Ten centimeters by fifteen that gather the intensity of a dazzling week. It’s July 12th, 2017. I’m discovering Svalbard as a beginner polar guide.

A few days ago, me and my colleagues were squeezed at the bow of the boat scrutinising the horizon line at the end of this calm sea, materialised as a white trait. The ice pack. The first muffled sound of ice floes against the hull brought us into a new world, in which we could now stop dreaming about the Polar Bear and start looking for it.

The next day, it appears, standing still, asleep on a rocky island. I am already marvelled but the more experienced colleagues, the ′′seniors”, calm me down quickly: ′′ That’s nothing, wait until you see a bear on seaice “. And yet a bear remains a bear! Stubborn and slightly offended, I am holding on to the wonder of my first vision. The next day, no bear but a discovery that surpasses all our highest expectations and remains the observation of a lifetime: fifteen Narwhals in the middle of seaice for an hour! Even the oldest of our guides have never seen this, wherever in the Arctic, especially not in Svalbard. We, the newbies, are enjoying the indecency of our luck.

We are over the moon and it seems almost logical to us to spot this bear an hour later, walking on the ice. And I must admit that they were right: discovering the biggest land predator in the form of this tiny silhouette walking in the frozen immensity, between sky and ice, between sky and sea, it is gut-wrenching. It moves you so much. It captivates you. Nothing else exists but this shape outlined by light, bathing in blue, gray and ocher, which walks and swims from one floe to the other.

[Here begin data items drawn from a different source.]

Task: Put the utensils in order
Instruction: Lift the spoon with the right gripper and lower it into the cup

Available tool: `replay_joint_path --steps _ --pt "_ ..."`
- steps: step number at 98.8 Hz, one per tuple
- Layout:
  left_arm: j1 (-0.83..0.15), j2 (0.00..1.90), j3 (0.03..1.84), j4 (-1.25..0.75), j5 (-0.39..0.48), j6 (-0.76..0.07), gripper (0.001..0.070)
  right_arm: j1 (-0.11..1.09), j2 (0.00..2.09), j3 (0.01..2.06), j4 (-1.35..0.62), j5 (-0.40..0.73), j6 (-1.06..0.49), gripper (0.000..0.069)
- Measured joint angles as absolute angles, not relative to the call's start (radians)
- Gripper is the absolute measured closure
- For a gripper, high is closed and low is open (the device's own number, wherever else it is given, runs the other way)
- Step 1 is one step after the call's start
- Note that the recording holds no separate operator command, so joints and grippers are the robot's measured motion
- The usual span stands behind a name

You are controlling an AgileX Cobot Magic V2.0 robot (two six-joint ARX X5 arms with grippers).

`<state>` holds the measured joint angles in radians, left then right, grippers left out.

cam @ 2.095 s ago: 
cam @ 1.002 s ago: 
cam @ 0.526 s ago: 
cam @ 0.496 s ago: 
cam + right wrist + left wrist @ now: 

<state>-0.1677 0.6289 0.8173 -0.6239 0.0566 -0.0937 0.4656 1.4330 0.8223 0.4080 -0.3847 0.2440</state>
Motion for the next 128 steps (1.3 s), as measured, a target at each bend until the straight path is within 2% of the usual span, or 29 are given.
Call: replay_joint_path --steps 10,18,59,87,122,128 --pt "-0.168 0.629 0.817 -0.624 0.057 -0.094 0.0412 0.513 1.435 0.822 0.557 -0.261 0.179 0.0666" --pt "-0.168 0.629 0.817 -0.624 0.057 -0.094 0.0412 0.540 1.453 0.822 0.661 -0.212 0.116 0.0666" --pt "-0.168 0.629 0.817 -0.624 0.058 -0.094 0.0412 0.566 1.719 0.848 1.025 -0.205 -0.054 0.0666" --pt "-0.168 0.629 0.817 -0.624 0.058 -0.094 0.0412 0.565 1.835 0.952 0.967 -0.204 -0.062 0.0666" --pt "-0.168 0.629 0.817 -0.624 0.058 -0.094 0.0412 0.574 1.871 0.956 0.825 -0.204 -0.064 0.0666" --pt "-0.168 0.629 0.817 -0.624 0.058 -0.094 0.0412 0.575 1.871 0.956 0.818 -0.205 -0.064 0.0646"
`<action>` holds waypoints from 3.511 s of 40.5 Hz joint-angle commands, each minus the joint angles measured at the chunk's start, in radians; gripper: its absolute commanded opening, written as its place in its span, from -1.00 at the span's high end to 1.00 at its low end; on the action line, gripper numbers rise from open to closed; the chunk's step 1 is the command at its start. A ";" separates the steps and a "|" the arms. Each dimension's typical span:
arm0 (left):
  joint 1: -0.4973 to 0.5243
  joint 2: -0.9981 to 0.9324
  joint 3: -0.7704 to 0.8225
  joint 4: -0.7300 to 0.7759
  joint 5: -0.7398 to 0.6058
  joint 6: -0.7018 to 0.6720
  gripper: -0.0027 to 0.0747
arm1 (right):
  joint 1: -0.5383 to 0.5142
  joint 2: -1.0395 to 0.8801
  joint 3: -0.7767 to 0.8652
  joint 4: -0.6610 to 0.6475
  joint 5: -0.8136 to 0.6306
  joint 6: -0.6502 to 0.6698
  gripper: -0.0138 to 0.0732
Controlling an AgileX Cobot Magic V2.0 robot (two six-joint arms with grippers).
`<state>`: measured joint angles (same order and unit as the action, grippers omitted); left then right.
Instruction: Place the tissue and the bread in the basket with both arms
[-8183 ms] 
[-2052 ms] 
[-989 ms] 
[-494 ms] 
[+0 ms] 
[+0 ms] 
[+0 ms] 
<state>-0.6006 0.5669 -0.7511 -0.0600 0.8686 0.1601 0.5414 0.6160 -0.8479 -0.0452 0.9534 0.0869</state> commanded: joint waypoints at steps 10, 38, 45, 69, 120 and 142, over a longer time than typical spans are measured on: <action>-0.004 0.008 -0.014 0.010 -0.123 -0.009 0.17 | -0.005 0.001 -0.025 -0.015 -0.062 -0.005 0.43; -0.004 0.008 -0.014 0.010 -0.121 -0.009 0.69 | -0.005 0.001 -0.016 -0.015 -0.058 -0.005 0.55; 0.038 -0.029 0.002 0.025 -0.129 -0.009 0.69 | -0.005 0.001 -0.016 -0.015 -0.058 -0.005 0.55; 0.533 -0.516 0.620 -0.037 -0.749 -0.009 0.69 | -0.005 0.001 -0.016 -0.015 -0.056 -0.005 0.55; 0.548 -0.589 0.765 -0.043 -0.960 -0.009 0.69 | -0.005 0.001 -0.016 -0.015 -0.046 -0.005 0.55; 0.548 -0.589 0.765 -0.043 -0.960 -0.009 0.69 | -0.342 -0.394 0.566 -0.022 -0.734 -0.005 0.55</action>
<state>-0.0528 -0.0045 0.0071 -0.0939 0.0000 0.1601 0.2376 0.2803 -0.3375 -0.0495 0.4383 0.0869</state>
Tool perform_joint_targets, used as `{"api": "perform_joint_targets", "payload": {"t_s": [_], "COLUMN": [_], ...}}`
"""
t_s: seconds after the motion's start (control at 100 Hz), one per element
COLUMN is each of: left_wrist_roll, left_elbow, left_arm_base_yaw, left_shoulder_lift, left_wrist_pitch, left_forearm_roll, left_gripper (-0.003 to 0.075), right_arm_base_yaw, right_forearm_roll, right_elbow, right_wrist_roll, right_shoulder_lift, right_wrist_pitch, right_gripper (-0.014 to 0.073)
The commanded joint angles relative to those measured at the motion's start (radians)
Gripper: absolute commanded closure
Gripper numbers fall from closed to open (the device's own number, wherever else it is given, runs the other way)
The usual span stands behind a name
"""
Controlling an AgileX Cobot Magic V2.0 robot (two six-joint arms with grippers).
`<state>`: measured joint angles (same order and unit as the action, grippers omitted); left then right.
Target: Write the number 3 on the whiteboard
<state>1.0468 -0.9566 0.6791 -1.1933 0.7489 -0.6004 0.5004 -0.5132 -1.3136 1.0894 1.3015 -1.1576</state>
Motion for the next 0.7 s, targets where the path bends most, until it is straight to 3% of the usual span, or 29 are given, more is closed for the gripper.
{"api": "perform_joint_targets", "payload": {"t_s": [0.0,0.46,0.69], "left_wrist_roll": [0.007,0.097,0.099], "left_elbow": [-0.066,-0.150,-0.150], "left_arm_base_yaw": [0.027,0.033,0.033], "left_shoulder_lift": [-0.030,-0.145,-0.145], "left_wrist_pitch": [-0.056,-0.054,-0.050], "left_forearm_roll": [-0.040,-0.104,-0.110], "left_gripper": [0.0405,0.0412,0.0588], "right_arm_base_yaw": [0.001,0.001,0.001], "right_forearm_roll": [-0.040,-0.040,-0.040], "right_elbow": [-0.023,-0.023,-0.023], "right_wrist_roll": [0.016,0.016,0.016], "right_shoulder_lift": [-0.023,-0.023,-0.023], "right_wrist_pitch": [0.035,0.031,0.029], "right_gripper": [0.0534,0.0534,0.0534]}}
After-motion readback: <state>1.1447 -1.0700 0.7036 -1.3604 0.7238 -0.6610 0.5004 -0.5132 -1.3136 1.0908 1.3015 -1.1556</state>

More than anything else I want to capture this scene on paper. But right now I only have my binoculars. No pencils, no notebooks. Nothing. So I have only one thing left to do: to observe. To observe intensely and memorise everything I can. The head length in relation to the body length, the eye position in relation to the ears, the water level and the corner of the lips, the size of the reflection, the contrasts on its fur, the area darker behind the ear, the water shades… As soon as the bear is out of sight, I put the binoculars down and start drawing the scene in my head, line by line. I know from experience that the more beautiful the scene, the more intense my investment, the more engraved in my memory the observation remains. But the day goes by without giving me a single moment to draw. So I repeat the drawing in my head on a loop, over and over again, to not lose the image.

It is finally bedtime and I am as impatient as anxious about this moment that I know so well: it is a make or break, frustration or jubilation. I’m laying in my bunk, curtain pulled so I don’t bother sleeping colleagues with the light. Notebook, pencil, watercolors and waterbrushes on the mattress. This is the moment of truth. The first lines are hesitant, the hardest. Then the image builds, it seems to work and then every trait diminishes along with my apprehension. Then the color, carefully, with parsimony. The image is finished. In the privacy of my cabin, I am exhilarated and reliving this observation, this day, this journey, looking at this small picture of great value.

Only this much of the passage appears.